The New Economics Foundation is a charitable think tank. We are wholly independent of political parties and committed to being transparent about how we are funded.

The full analysis is available at https://​newe​co​nom​ics​.org/​2​0​2​1​/​1​2​/​t​w​o​-​y​e​a​r​s​-​o​n​-​b​r​i​t​a​i​n​-​h​a​s​-​b​e​e​n​-​t​o​r​n​-​a​p​a​r​t​-​n​o​t​-​l​e​v​e​l​l​ed-up

Opinium carried out a nationally representative survey of 2,042 UK Adults between 9th and 10th December 2021

Full polling available at https://​www​.opini​um​.com/​w​p​-​c​o​n​t​e​n​t​/​u​p​l​o​a​d​s​/​2​0​2​1​/​1​2​/​N​E​O​N​-​L​e​v​e​l​l​i​n​g​-​up-21 – 12-15.xlsx

The poll asked respondents:

  • At the last general election in 2019, the government pledged to level up’ the country. This means reducing inequality between the poorest and richest parts of the country through investment and improving outcomes for communities, particularly in the north and midlands of England. Which of the following best describes your experience of levelling up in your community?
  • Thinking of you and your family’s ability to pay for things like cost of bills, rent and other day to day outgoings… Which statement best describes your current financial situation, compared to two years ago?
  • The Living Income is a proposal to change to the UK’s social security system to provide everyone with a sufficient minimum income to meet everyday living costs, whether they are in or out of work, using money raised from the tax system. Would you support or oppose the introduction of a living income?

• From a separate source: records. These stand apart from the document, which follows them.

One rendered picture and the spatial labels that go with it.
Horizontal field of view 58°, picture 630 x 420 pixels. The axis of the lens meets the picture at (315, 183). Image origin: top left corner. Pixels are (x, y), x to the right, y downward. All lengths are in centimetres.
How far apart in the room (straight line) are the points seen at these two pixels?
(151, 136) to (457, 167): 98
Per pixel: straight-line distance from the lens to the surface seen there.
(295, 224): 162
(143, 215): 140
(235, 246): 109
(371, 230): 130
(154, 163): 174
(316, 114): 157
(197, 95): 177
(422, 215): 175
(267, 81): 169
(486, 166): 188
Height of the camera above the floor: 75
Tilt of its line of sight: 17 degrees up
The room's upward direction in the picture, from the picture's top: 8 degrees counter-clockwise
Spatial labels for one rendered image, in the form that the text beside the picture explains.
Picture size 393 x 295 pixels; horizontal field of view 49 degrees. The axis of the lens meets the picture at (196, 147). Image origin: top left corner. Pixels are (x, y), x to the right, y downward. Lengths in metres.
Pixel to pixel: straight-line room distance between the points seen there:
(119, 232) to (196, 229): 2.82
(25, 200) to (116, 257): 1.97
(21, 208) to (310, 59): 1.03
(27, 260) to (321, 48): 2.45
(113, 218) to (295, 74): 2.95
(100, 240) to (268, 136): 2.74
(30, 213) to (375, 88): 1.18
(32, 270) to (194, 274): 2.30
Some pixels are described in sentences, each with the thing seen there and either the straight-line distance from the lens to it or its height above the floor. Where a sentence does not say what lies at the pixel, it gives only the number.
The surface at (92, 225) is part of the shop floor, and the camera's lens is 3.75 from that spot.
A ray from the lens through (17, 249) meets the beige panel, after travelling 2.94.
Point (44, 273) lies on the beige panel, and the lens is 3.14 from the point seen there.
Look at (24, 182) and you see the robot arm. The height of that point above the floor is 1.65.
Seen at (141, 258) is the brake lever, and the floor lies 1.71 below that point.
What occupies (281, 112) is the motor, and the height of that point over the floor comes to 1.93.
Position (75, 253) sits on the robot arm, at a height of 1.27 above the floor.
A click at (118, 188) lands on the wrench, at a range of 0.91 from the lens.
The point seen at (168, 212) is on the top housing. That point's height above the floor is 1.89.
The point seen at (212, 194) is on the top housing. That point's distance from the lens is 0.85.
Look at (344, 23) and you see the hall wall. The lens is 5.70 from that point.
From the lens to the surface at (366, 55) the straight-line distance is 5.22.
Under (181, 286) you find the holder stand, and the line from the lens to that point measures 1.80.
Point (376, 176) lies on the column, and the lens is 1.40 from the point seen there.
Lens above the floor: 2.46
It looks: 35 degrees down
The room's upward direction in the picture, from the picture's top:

Using the IPPR tax and benefit microsimulation model we have forecast household incomes for December 2021, based on data from the Department for Work and Pensions (DWP) Family Resources Survey and the latest forecasts for things like inflation, earnings, and interest rates from the Bank of England (BoE) and the Office for Budget Responsibility (OBR). We have also applied the latest policy changes made at the Autumn Budget where these have already taken effect. We then compare this forecast for December 2021 to household incomes in the month Johnson took power – December 2019 – and compare the changes experienced by families in real terms over the period.

Poverty is defined in terms of families with equivalised income below 60% of the UK median before housing costs.